■ **Aim of the task**: Say how many lines in the data below contain the word "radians", and give no other text.

■ **Data segment**:
+++

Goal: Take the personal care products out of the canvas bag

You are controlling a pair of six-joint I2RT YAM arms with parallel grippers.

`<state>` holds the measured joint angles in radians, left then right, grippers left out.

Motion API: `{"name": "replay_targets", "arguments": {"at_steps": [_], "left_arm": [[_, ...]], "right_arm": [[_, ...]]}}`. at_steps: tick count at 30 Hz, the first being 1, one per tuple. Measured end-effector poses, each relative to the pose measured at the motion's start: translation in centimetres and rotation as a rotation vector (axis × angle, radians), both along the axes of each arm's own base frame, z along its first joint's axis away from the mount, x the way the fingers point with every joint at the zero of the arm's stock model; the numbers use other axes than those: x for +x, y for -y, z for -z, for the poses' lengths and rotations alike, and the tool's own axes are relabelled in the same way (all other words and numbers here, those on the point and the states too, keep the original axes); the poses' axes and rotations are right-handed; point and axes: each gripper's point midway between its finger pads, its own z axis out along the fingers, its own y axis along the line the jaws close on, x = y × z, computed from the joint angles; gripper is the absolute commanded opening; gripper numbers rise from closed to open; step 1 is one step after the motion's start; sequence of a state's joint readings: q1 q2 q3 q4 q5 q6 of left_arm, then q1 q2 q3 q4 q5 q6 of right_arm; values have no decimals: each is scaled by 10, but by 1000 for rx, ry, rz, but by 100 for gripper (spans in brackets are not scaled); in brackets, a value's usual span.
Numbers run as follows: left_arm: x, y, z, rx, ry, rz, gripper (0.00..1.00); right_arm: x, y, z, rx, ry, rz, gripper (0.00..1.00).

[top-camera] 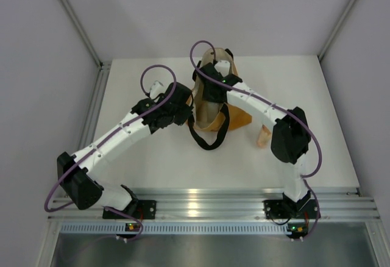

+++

■ **Answer box**: 2